* **Activity**
In the records below, find the line with "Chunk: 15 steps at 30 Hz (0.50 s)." and the line with "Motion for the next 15". Print both exactly, along with every line between them, and no other line.
[Opening Extracted data section]
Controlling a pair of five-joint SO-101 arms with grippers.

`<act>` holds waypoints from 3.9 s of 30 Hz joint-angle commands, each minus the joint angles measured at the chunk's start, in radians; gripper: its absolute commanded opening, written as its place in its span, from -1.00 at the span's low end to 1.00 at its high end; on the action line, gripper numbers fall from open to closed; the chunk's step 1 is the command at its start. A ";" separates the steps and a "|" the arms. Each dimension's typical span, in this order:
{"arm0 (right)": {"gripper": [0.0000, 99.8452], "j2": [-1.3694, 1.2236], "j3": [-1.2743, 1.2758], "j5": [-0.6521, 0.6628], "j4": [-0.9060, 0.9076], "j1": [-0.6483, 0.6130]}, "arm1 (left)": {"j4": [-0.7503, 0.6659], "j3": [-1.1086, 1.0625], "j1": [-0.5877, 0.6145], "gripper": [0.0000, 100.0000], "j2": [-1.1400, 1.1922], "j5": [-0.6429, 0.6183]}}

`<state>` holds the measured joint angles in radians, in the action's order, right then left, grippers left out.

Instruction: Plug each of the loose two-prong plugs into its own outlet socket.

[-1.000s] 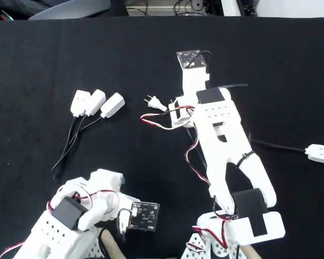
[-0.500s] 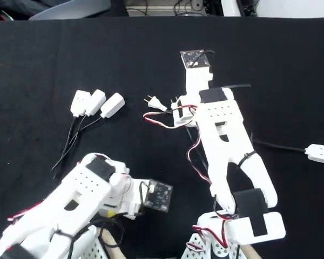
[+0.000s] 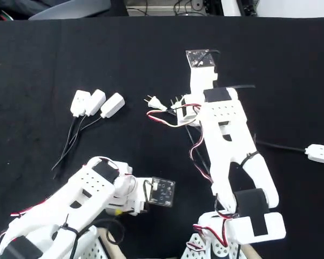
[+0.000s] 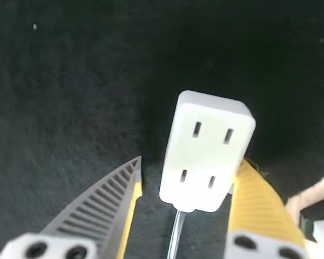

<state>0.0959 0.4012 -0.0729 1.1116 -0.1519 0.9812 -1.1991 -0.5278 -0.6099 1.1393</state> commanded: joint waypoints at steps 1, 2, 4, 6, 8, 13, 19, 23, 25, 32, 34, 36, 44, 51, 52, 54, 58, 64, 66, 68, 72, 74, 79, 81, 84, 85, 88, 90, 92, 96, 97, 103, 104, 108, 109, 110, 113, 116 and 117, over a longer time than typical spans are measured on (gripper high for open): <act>-0.98 0.008 -0.058 0.008 0.000 0.009 | -0.017 0.019 -0.007 -0.54 -0.006 -0.084; -0.98 0.008 -0.058 0.006 0.000 0.011 | -0.015 0.035 -0.002 -0.60 -0.006 -0.112; -0.98 0.013 -0.058 0.006 0.002 0.012 | -0.018 0.062 -0.001 -0.75 -0.006 -0.207; -0.98 0.015 -0.058 0.005 0.002 0.021 | -0.018 0.085 -0.001 -0.90 -0.006 -0.301; -0.98 0.015 -0.065 -0.021 0.002 0.035 | -0.028 0.108 0.001 -0.93 0.002 -0.351; -0.98 0.015 -0.113 -0.038 0.068 0.061 | -0.103 0.136 0.053 -0.88 0.003 -0.491; -0.98 0.007 -0.119 -0.041 0.074 0.057 | -0.180 0.180 0.145 -0.82 0.018 -0.634; -0.98 0.007 -0.119 -0.041 0.075 0.057 | -0.229 0.216 0.148 -0.81 0.126 -0.663; -0.98 0.007 -0.119 -0.041 0.077 0.057 | -0.235 0.260 0.148 -0.81 0.207 -0.672; -0.98 0.007 -0.117 -0.041 0.078 0.055 | -0.157 0.387 0.166 -0.69 0.365 -0.661; -0.98 0.007 -0.117 -0.040 0.078 0.055 | -0.146 0.404 0.194 -0.55 0.365 -0.660; -0.98 0.007 -0.117 -0.040 0.077 0.055 | -0.147 0.406 0.219 -0.44 0.364 -0.660; -0.98 0.005 -0.102 -0.041 0.072 0.028 | -0.041 0.432 0.220 -0.39 0.336 -0.661; -0.98 0.005 -0.102 -0.041 0.072 0.031 | 0.060 0.479 0.222 -0.39 0.319 -0.661; -0.98 0.005 -0.104 -0.041 0.072 0.031 | 0.057 0.478 0.222 -0.39 0.319 -0.661; -0.98 0.005 -0.104 -0.043 0.072 0.031 | 0.057 0.479 0.223 -0.40 0.319 -0.661; -0.98 0.005 -0.102 -0.043 0.072 0.031 | 0.058 0.486 0.229 -0.40 0.319 -0.661; -0.98 0.005 -0.102 -0.043 0.072 0.031 | 0.061 0.484 0.231 -0.40 0.318 -0.660; -0.98 0.005 -0.102 -0.043 0.072 0.031 | 0.061 0.486 0.231 -0.40 0.318 -0.660; -0.98 0.005 -0.102 -0.043 0.072 0.029 | 0.061 0.484 0.231 -0.40 0.311 -0.660; -0.98 0.005 -0.102 -0.043 0.072 0.029 | 0.086 0.463 0.231 -0.40 0.242 -0.660; -0.98 0.005 -0.102 -0.043 0.072 0.029 | 0.098 0.444 0.231 -0.40 0.189 -0.660; -0.98 0.005 -0.104 -0.043 0.071 0.029 | 0.038 0.340 0.231 -0.40 0.034 -0.660; -0.98 0.005 -0.104 -0.043 0.071 0.029 | 0.005 0.292 0.231 -0.40 -0.028 -0.660; -0.98 0.005 -0.102 -0.043 0.072 0.029 | -0.060 0.217 0.251 -0.40 -0.118 -0.660; -0.98 0.005 -0.102 -0.043 0.074 0.028 | -0.089 0.193 0.268 -0.40 -0.150 -0.660; -0.98 0.005 -0.102 -0.041 0.074 0.018 | -0.176 0.127 0.334 -0.40 -0.252 -0.666; -0.98 0.005 -0.101 -0.040 0.074 0.018 | -0.216 0.073 0.352 -0.40 -0.322 -0.666; -0.98 0.005 -0.101 -0.038 0.074 0.018 | -0.230 0.027 0.349 -0.40 -0.397 -0.666; -0.98 0.013 -0.099 -0.037 0.084 0.015 | -0.232 -0.042 0.351 -0.40 -0.542 -0.667; -0.98 0.015 -0.101 -0.037 0.097 0.012 | -0.232 -0.056 0.354 -0.40 -0.574 -0.667; -0.98 0.015 -0.096 -0.034 0.117 -0.048 | -0.232 -0.145 0.349 -0.40 -0.756 -0.667; -0.98 0.015 -0.090 -0.032 0.115 -0.051 | -0.232 -0.157 0.349 -0.40 -0.783 -0.667; -0.98 0.015 -0.082 0.026 0.115 -0.071 | -0.222 -0.194 0.357 -0.40 -0.882 -0.667; -0.98 0.015 -0.082 0.034 0.115 -0.075 | -0.216 -0.208 0.360 -0.40 -0.904 -0.667; -0.98 0.015 -0.076 0.037 0.115 -0.077 | -0.195 -0.213 0.377 -0.40 -0.927 -0.667; -0.98 0.016 -0.067 0.043 0.115 -0.092 | -0.106 -0.226 0.447 -0.40 -1.017 -0.667; -0.98 0.016 -0.065 0.094 0.144 -0.132 | 0.040 -0.226 0.547 -0.40 -1.126 -0.667; -0.98 0.016 -0.062 0.106 0.157 -0.147 | 0.098 -0.228 0.582 -0.40 -1.168 -0.667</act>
<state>0.0959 0.3429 0.0008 1.2405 -0.2608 0.9106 -1.4339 -0.0629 -1.6487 0.4826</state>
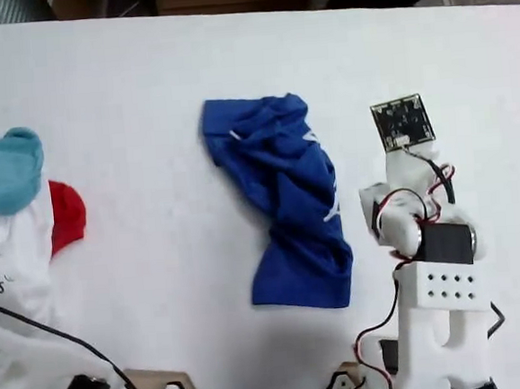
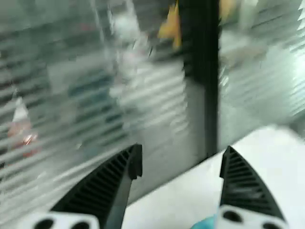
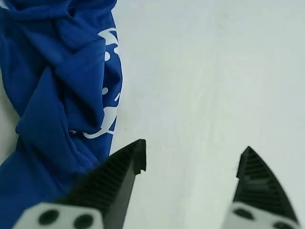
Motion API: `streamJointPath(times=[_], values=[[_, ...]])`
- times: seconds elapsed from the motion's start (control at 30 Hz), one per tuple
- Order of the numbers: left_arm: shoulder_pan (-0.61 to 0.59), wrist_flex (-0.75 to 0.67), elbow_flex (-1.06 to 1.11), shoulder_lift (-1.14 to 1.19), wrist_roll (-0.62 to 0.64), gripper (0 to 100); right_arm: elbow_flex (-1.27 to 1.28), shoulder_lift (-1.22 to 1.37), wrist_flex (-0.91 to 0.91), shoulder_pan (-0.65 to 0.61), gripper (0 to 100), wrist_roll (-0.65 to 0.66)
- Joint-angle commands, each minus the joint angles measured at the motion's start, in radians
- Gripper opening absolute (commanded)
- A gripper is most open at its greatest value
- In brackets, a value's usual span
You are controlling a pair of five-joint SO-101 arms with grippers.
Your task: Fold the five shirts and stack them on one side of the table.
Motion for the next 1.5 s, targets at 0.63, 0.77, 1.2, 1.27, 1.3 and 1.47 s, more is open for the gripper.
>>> streamJointPath(times=[0.63,0.77,1.2,1.27,1.3,1.47], values=[[0.674,0.517,0.526,-0.058,0.17,28,-1.379,1.198,0.298,-0.438,28.7,-0.167],[0.678,0.519,0.644,-0.058,0.227,28,-1.57,1.429,0.315,-0.452,28.7,-0.169],[1.134,0.281,0.691,-0.017,0.106,28,-1.846,1.592,0.65,-0.189,28.6,-0.169],[1.189,0.215,0.691,0.04,0.106,28,-1.811,1.566,0.651,-0.145,28.6,-0.169],[1.215,0.196,0.691,0.081,0.106,28,-1.781,1.544,0.651,-0.12,28.6,-0.169],[1.315,0.183,0.653,0.273,0.106,28,-1.53,1.345,0.651,-0.03,28.6,-0.161]])
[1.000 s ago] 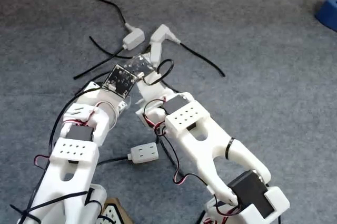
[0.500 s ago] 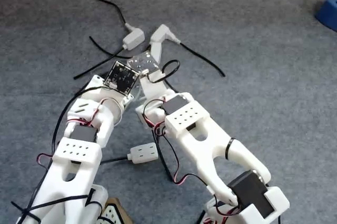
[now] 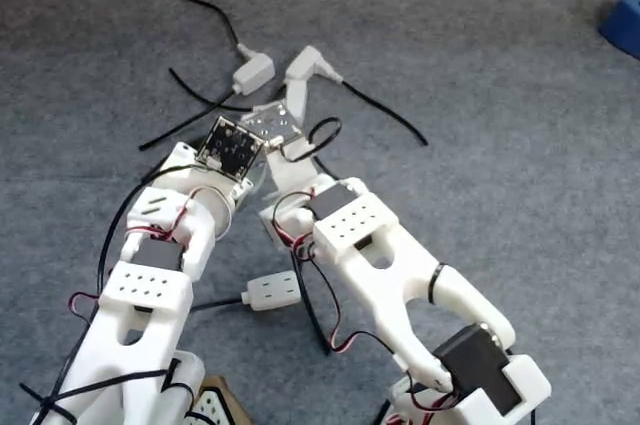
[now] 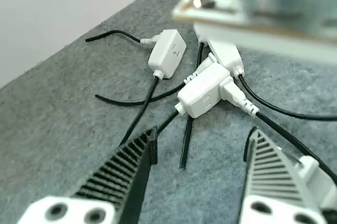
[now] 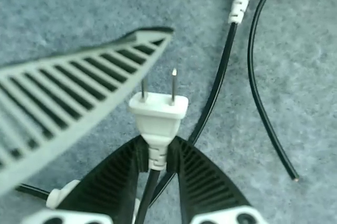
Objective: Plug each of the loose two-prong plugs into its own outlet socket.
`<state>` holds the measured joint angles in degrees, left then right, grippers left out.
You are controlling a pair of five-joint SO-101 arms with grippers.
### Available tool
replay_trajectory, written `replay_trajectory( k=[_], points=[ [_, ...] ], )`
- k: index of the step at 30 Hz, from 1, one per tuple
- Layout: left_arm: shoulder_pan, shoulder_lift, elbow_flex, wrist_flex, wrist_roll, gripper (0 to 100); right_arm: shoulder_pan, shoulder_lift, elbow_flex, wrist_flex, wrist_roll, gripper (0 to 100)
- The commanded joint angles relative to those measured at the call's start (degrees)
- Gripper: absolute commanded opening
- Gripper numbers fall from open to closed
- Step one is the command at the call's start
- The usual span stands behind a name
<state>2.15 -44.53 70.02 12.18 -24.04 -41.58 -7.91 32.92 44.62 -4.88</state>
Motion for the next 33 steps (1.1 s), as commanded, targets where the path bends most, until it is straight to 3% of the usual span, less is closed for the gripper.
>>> replay_trajectory(
  k=[1, 24, 33],
  points=[
    [0.9, -1.4, -0.2, -1.2, 0.6, 27, -0.9, -5.3, -1.7, 1.2, -0.3, 0.7],
    [1.9, -1.4, -2.4, -1.0, 0.8, 27, -3.2, -9.5, 0.0, 2.6, -0.2, 0.7],
    [3.6, -1.8, -3.8, -0.8, 2.2, 27, -2.8, -9.5, 1.2, 0.0, 4.0, 0.7]
  ],
)
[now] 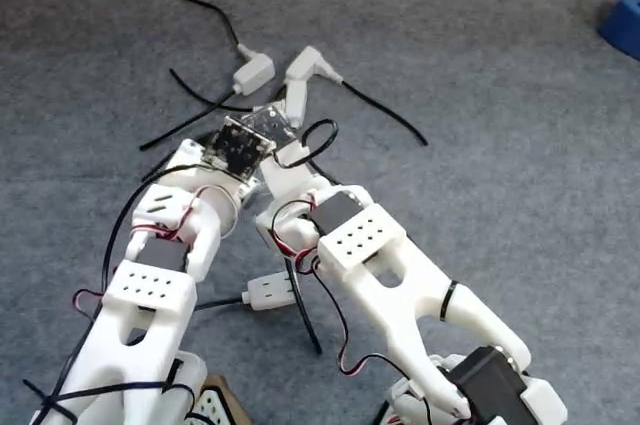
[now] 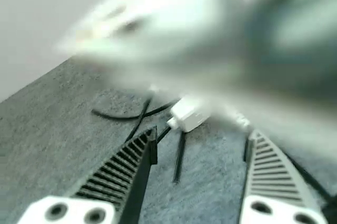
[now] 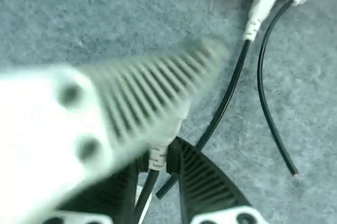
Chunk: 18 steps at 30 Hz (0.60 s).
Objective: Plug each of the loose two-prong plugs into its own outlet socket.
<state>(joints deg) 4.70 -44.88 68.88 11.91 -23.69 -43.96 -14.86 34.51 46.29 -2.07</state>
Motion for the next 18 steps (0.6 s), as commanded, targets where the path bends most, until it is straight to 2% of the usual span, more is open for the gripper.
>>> replay_trajectory(
  k=[1, 7, 12, 18],
  points=[
    [1.4, -1.5, -3.0, -0.4, 2.9, 27, -0.1, -2.6, -0.2, -2.4, 1.1, 0.7],
    [3.1, -1.0, -4.9, 2.4, 4.2, 27, 0.8, -3.0, 1.5, -3.6, -1.5, 0.7],
    [0.0, -0.9, -1.9, 2.2, 3.8, 27, 0.6, -3.2, 1.0, -2.2, -1.6, 0.7],
    [-3.5, -0.9, 3.2, -4.7, 2.1, 27, -0.6, -8.6, 1.1, 1.1, -1.5, 0.7]
  ],
)
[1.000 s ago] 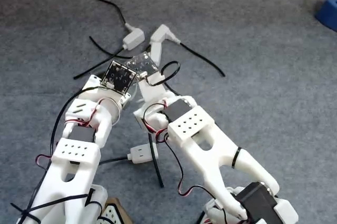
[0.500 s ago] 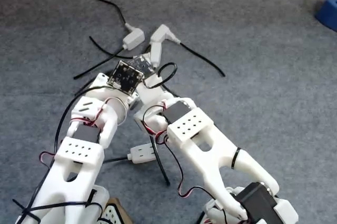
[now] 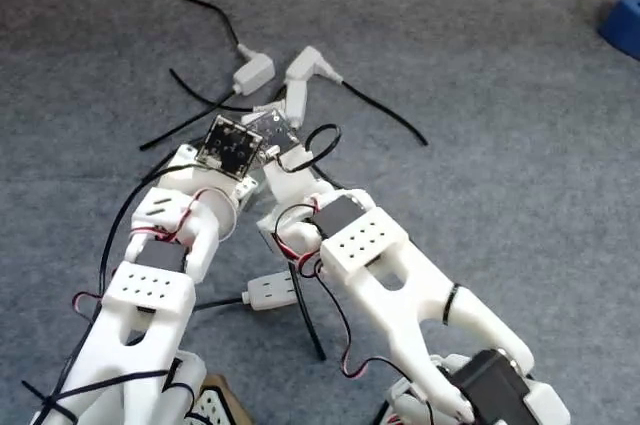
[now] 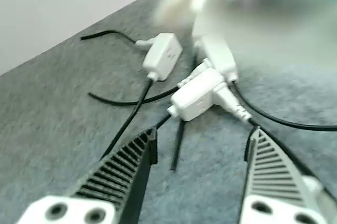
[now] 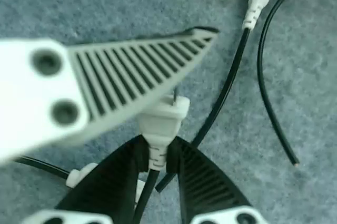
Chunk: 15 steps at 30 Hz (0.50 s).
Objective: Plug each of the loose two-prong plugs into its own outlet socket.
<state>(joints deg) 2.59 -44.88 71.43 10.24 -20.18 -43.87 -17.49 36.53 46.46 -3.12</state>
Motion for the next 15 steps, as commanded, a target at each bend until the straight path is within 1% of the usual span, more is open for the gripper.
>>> replay_trajectory(
  k=[1, 6, 15],
  points=[
    [-1.4, -0.9, 1.2, -3.4, -2.0, 27, -0.7, -7.6, -0.9, 2.0, -0.4, 0.7],
    [-1.4, -0.8, 1.6, -3.4, -1.8, 27, -1.2, -13.7, -0.8, 4.0, 0.0, 0.7],
    [-0.7, -0.8, 3.2, -3.4, -1.8, 27, -0.9, -14.5, -1.4, 5.5, 1.2, 0.7]
  ],
)
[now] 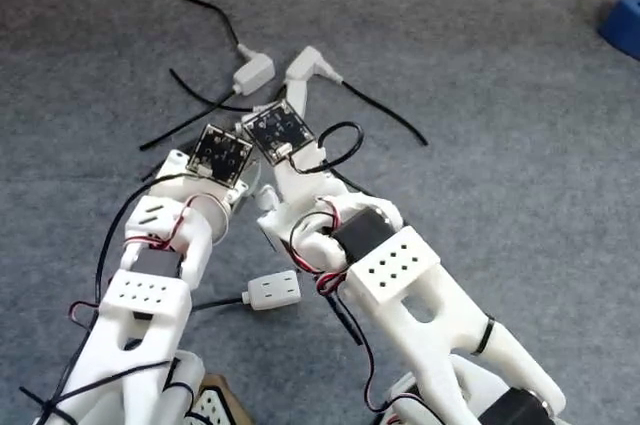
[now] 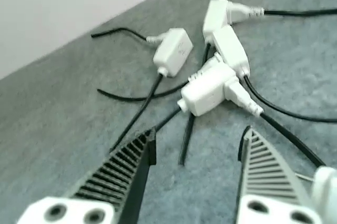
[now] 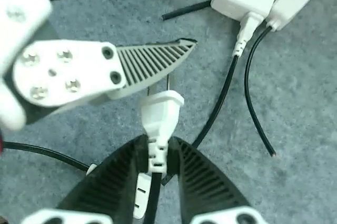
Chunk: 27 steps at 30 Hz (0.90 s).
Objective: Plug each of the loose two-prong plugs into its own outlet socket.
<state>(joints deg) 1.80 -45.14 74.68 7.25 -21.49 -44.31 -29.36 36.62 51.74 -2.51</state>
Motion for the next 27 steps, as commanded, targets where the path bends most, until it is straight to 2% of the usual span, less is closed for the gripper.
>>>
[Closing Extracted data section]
* **Result for this exercise**
Chunk: 15 steps at 30 Hz (0.50 s).
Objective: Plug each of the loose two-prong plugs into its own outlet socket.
<state>(joints deg) 2.59 -44.88 71.43 10.24 -20.18 -43.87 -17.49 36.53 46.46 -3.12</state>
Motion for the next 15 steps, as commanded, a target at each bend until the straight path is within 1% of the usual span, more is open for the gripper.

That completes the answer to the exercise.